My gorgeous kitten Benjamin has just returned from a three-week hiatus to, we finally found out, the neighbor’s house. I have been told by those who know me well that I am a cat — passionately intimate and then gone (and then back). I’d like to think otherwise but I’d like to think lots of things.

Which words or phrases do you most overuse?

“Passionate,” “fiercely,” “unique,” “super cool,” and “more, please.”

Which talent would you most like to have?

I would love to be able to sing full-throated, full-range funky soul like my friend, Jess. I think people who can sing like that must get a feeling of joy and release like nothing else.

If you could change one thing about yourself, what would it be?

I dearly wish that I were a neat freak. Alas.

What do you consider your greatest achievement?

Having raised three healthy and sane daughters to adulthood who are unique and self-reliant and full of passion and good humor.

Where would you most like to live?

In the spontaneity of the present moment, with all my heart. In terms of geography, I plan to find that out with a few years of global travel starting in 2020. It definitely includes wild nature, a big garden, a large hearth aflame, a roiling body of water, and room for all my dear ones to come stay and be fed and loved.

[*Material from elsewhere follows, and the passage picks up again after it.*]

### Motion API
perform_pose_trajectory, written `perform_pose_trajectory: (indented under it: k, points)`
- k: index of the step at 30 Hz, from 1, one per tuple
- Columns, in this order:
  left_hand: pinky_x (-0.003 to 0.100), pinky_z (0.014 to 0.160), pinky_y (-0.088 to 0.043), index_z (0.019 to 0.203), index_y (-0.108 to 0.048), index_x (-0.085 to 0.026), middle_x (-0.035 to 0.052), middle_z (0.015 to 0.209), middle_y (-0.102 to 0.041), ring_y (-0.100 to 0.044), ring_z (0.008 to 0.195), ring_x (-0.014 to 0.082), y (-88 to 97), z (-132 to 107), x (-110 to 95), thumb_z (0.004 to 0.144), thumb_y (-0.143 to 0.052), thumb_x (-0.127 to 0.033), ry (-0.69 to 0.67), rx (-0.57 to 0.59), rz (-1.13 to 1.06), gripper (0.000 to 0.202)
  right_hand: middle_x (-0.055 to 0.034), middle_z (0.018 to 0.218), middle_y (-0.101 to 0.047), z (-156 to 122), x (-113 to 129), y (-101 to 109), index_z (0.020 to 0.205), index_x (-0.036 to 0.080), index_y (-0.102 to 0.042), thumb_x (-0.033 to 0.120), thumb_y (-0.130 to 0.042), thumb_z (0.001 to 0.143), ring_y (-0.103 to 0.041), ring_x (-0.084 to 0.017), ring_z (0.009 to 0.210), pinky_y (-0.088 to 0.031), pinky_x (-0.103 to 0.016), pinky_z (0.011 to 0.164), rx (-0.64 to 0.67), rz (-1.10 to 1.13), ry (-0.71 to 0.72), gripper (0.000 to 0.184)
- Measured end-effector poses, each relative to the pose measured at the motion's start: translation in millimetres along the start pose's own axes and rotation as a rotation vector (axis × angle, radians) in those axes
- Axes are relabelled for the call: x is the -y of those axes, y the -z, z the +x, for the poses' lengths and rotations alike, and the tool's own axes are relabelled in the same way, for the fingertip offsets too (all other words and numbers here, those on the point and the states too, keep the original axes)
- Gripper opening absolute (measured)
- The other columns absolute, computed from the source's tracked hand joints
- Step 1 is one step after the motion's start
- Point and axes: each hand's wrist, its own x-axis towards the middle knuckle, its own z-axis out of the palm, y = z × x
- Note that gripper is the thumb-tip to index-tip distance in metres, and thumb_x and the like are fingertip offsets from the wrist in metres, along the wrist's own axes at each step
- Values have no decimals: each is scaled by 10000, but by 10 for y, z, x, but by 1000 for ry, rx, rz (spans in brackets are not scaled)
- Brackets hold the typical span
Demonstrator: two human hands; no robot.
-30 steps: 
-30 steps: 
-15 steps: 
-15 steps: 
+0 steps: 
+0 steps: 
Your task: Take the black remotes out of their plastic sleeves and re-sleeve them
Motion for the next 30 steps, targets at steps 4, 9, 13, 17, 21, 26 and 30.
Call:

What is your most treasured possession?

My mental health. So much of our experience is just due to chemical balances in the brain. Life can be hell if those are off-kilter.

Who makes you laugh the most?

My man, Peter, who is gentle, kind, wise, and has the humor of a crusty old fart. It’s irreverent and usually inappropriate and I love it, especially since he helps me laugh at myself. I can be so earnest.

And my daughters. There is nothing formulaic about the way they see the world and their humor always catches me off guard. Thank goodness for group texts because that keeps all three far-flung daughters weighing in. If you see me sinking to the curb in helpless silent laughter, that’s what I’m looking at.

What is your motto?

I don’t have one. I change too much! I don’t know enough yet to have settled on a motto.

On what occasion do you lie?

When I say each and every baby is the cutest baby ever. Mine were the cutest.